The issue before the court related to the fixture of the cargo vessel Alexander Tkachenko under a charterparty concluded by email between its Russian owner and a charterer domiciled in the Netherlands.
When a dispute arose under the charter in connection with the payment of dead freight, the owner initiated arbitration in London. A default award was granted by the arbitrator when the charterer failed to appear.
The owner subsequently applied to the Dutch courts for an order to facilitate enforcement of the arbitral award against the assets of the charterers in the Netherlands.
The Den Bosch Appeal Court denied the application and refused the enforcement order on the grounds that the owner had been unable to submit an original arbitration agreement.
This decision was subsequently confirmed by the Dutch Supreme Court in a recent ruling.
In its decision, the court ruled that it would need to verify the original arbitration agreement in order to find in favour of the owner.
The owner argued that, in line with common market practice, such original documentation did not exist, since the charterparty and the arbitration agreement therein had been documented only by email.
The court insisted that it was unable to process the enforcement award without sight of the original agreement.
IT specialists were then engaged in an attempt to prove the authenticity of the arbitration agreement made by email.
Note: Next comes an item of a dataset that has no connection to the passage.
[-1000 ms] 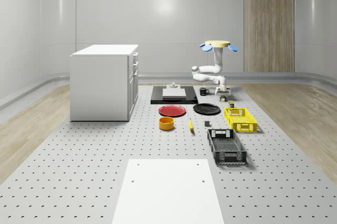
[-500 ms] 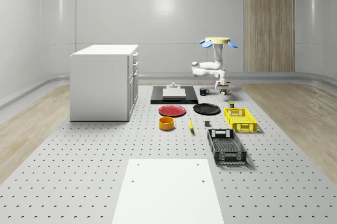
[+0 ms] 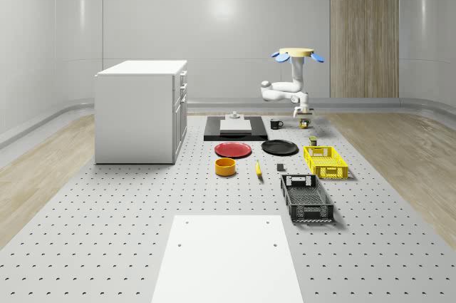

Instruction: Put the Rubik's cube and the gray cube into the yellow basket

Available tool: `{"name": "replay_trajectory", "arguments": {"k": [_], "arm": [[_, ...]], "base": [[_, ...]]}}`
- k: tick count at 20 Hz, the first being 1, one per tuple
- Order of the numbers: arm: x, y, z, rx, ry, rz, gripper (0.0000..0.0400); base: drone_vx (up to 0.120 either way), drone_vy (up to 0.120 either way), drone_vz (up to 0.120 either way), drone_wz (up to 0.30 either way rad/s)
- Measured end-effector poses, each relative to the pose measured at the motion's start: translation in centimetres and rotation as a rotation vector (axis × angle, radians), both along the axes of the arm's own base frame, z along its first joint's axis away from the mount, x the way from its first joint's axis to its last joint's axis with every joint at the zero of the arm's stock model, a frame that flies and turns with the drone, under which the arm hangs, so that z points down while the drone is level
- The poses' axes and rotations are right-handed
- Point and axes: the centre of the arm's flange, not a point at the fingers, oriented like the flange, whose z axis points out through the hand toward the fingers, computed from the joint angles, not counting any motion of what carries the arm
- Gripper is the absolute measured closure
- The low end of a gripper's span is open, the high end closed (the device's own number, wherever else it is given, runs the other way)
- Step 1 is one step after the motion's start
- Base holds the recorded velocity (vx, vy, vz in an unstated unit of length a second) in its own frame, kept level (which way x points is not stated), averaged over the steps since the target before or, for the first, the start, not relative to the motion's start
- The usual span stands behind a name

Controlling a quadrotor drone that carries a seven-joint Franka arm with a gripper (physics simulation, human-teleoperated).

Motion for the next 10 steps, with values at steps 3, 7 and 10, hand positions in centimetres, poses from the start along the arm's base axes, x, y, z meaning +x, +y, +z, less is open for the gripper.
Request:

These specialists were able to establish how the relevant email had travelled from the originator to the addressee.
But although they maintained that it was unlikely that anyone could have interfered with the contents of the email, they were unable to state categorically that it was impossible for anybody to have done so.
As a result, the court ruled that it was unable to issue the enforcement award.
This ruling will come as an unpleasant surprise to many parties in the shipping industry where the vast majority of charterparty and arbitration agreements are concluded by email. Indeed, the decision is at odds with prevailing commercial practice.
The ruling should serve as a warning to those considering inserting a clause for foreign arbitration in their contracts which are concluded only by email. Parties that enter into charter agreements and that may look to rely on enforcement in the ports of Rotterdam or Amsterdam, or elsewhere in the Netherlands, in the event of a future dispute, may have to reconsider their approach.